Solo te queda inventarte un dios que desde allá arriba lo ordene todo y ya está, ya has iniciado la Historia. Desde este momento, tú y tus descendientes y los descendientes de tus descendientes vais a llenar los relatos y las crónicas de Grandes Hazañas Heroicas semejantes a las tuyas, aunque cada vez un poco más sofisticadas, más letales. Vais a ejercer todo el poder, a poseer todas las riquezas, a conquistar todas las tierras, a dictar todas las leyes, a imponer todas las ideas, a crear todos los imperios, a explotar todos los recursos, a utilizar, maltratar, violar, esclavizar, torturar y asesinar a todas las mujeres y hombres que podáis. Vais a hacer muchas guerras. Un número infinito de guerras. Una y otra vez desde aquel día de hace 5.000 años hasta hoy. Una y otra vez. Pero así es como se escribe la Historia, qué demonios. Y la Historia, con su Fama Perpetua, merece lo que haga falta. 

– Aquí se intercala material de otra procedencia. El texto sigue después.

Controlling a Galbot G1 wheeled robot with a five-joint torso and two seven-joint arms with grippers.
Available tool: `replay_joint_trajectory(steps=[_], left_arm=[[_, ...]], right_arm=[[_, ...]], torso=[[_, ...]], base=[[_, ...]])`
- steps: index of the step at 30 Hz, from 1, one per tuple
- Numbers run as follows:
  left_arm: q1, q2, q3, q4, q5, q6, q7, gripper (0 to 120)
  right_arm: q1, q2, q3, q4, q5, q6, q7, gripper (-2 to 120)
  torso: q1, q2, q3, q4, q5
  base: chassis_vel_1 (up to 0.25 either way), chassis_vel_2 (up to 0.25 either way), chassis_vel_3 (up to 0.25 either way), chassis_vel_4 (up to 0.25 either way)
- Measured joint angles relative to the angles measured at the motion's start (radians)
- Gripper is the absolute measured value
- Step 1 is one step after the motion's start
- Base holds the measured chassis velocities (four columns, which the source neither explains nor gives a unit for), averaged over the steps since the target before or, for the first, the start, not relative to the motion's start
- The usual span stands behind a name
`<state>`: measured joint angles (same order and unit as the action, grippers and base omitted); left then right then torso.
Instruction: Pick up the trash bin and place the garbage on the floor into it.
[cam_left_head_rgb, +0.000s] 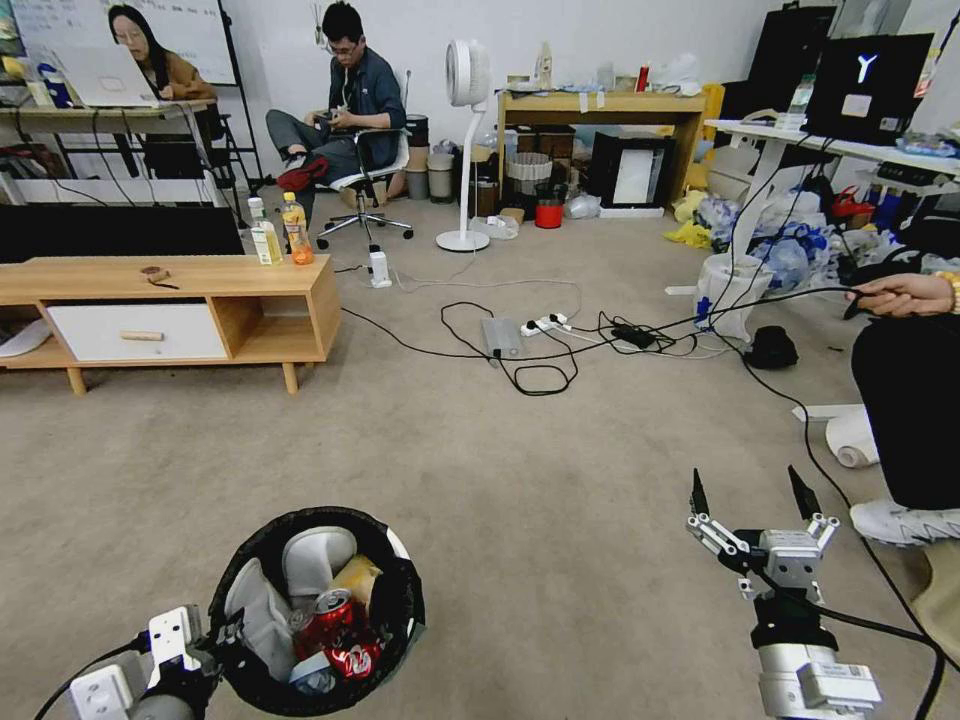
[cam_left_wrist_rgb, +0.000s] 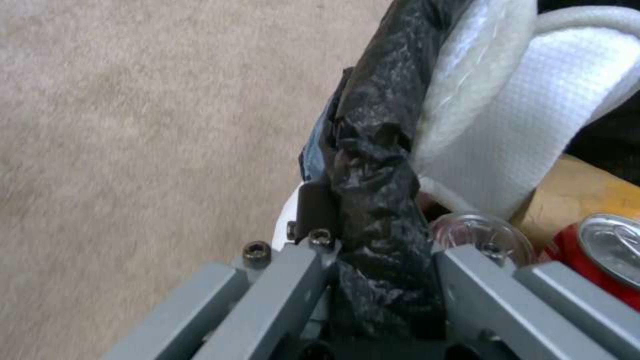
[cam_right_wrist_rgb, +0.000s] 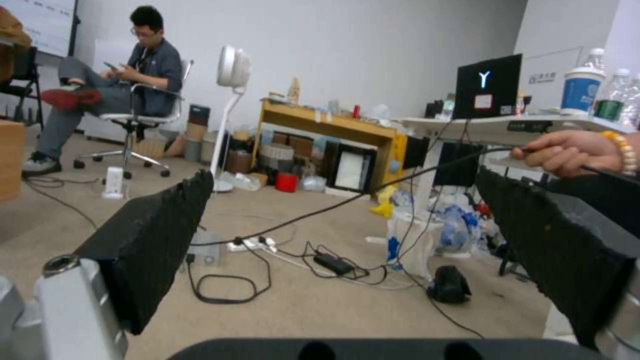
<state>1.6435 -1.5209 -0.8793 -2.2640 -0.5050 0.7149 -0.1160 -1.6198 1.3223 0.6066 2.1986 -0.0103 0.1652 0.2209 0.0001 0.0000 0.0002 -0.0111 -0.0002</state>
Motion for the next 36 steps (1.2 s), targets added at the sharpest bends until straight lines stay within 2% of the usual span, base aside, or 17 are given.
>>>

No sé ustedes, pero yo, la verdad, no quisiera ser uno de esos Grandes Hombres y verme obligada a hacer todas esas cosas espantosas para que me recuerden los tiempos venideros. ¡Qué responsabilidad tan sangrienta! Prefiero quedarme con lo pequeño, con la casa fresca de adobe, las alegres cabezas de ganado que pastan bajo las nubes y las fiestas con mis vecinos, que me traen sus manzanas tan ricas. De la Historia, que se ocupen los depredadores. Yo, desde luego, me apunto a la intrascendencia de la historia, por el bien de todos. Y tan feliz. Aunque, a decir verdad, no dejo de soñar con que los Grandes Hombres empiecen a derretirse al fin bajo el peso insoportable de su Propia Importancia. ¡Menudo alivio para el mundo!